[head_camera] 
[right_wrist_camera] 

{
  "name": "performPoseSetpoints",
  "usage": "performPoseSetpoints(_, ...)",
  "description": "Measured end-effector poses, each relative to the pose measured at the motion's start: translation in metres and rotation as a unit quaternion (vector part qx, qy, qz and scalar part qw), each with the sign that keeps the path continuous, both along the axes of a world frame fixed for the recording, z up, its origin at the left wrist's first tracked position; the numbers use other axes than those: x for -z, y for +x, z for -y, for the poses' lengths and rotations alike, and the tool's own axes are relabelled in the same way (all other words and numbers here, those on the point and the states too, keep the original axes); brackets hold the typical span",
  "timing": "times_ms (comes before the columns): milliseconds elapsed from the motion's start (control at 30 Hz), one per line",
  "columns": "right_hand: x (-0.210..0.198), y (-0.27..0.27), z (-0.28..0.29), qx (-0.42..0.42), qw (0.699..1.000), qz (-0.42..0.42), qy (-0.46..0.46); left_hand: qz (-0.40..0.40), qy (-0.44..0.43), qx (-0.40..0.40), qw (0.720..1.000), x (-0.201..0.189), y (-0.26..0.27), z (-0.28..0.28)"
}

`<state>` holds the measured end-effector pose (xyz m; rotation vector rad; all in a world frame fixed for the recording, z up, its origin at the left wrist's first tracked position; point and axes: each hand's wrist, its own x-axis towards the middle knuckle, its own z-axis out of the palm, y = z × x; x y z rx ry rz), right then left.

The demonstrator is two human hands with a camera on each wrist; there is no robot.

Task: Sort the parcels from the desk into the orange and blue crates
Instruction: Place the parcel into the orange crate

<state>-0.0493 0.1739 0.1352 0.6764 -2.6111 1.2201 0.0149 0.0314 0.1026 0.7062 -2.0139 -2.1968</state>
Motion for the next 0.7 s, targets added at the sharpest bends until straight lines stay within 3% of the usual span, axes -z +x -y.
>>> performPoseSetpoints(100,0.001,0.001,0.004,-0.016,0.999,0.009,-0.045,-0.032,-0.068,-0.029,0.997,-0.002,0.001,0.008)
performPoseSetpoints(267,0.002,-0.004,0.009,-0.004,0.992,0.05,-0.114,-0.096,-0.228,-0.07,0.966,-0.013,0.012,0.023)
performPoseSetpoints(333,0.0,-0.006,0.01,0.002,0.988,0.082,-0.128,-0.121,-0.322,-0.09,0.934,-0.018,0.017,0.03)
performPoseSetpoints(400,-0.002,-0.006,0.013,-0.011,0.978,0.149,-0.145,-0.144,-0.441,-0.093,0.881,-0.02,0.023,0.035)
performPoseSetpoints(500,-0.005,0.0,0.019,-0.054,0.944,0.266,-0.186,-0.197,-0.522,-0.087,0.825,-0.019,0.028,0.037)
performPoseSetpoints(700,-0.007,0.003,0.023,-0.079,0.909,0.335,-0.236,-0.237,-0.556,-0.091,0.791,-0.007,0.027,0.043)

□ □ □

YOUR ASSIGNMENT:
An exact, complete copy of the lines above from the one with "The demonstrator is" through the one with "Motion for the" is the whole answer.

EXPECTED ANSWER:
The demonstrator is two human hands with a camera on each wrist; there is no robot.

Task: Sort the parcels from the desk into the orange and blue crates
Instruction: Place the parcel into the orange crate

<state>-0.0493 0.1739 0.1352 0.6764 -2.6111 1.2201 0.0149 0.0314 0.1026 0.7062 -2.0139 -2.1968</state>
Motion for the next 0.7 s, targets added at the sharpest bends until straight lines stay within 3% of the usual span, axes -z +x -y.

This exercise is now finished, and nothing remains to add.